YOUR TASK: Repeat, exactly as written, the lines from the one with "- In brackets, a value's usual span" to the final line of the listing, and keep every picture out.

RECORDS FOR THE EXERCISE:
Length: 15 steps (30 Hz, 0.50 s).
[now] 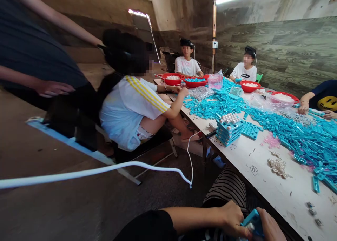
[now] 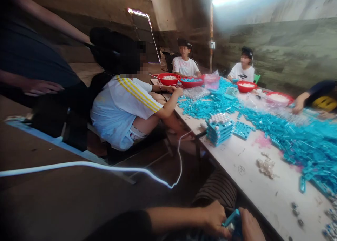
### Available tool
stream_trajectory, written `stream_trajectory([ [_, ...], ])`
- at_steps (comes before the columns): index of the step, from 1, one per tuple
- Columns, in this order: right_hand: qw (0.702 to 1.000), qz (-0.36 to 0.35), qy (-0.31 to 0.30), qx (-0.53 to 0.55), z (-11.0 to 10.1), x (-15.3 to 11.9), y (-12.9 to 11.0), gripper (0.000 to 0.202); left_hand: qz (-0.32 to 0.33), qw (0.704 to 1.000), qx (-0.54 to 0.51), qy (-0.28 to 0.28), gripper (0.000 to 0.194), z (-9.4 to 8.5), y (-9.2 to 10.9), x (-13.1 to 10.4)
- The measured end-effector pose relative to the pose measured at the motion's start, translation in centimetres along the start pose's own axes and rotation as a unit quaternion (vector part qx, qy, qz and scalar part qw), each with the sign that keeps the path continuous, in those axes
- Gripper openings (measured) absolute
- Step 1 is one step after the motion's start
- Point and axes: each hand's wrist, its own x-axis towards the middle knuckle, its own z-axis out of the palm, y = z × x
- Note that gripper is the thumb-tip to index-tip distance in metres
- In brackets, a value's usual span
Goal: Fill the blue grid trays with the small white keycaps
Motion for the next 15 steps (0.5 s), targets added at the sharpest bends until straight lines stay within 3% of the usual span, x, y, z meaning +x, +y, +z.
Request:
stream_trajectory([
  [5, 0.991, 0.070, -0.084, 0.083, -3.8, 2.4, -3.1, 0.046, -0.094, 0.993, -0.072, 0.026, 0.055, -2.0, 0.6, -0.5],
  [9, 0.983, 0.063, -0.114, 0.133, -6.7, 4.0, -4.3, 0.048, -0.072, 0.991, -0.107, 0.041, 0.051, -3.4, 0.0, -0.5],
  [11, 0.976, 0.075, -0.141, 0.146, -7.3, 4.2, -4.1, 0.052, -0.047, 0.996, -0.070, 0.042, 0.053, -3.7, -0.1, -0.5],
  [15, 0.967, 0.080, -0.161, 0.181, -7.9, 3.5, -4.0, 0.040, 0.002, 0.999, -0.017, 0.036, 0.057, -4.2, 0.6, -1.0],
])
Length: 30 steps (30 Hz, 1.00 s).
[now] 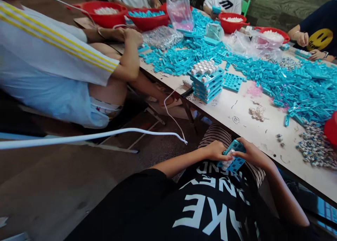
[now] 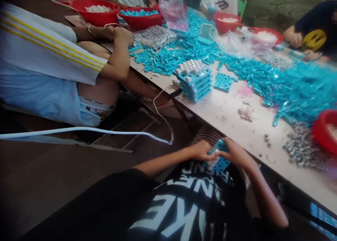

TASK SOLUTION:
- In brackets, a value's usual span
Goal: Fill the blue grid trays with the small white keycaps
Motion for the next 15 steps (0.5 s), targets added at the sharpest bends until straight lines stay within 3% of the usual span, x, y, z meaning +x, +y, +z.
Request:
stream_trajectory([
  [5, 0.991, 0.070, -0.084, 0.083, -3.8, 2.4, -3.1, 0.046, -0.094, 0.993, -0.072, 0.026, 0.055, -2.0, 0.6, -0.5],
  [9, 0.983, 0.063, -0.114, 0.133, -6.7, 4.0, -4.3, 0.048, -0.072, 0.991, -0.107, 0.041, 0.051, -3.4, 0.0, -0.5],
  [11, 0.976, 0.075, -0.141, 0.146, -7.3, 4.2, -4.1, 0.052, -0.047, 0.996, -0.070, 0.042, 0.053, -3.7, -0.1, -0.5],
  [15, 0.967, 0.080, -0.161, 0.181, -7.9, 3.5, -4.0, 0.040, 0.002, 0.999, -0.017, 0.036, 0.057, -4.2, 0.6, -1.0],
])
Length: 30 steps (30 Hz, 1.00 s).
[now] 
[now] 

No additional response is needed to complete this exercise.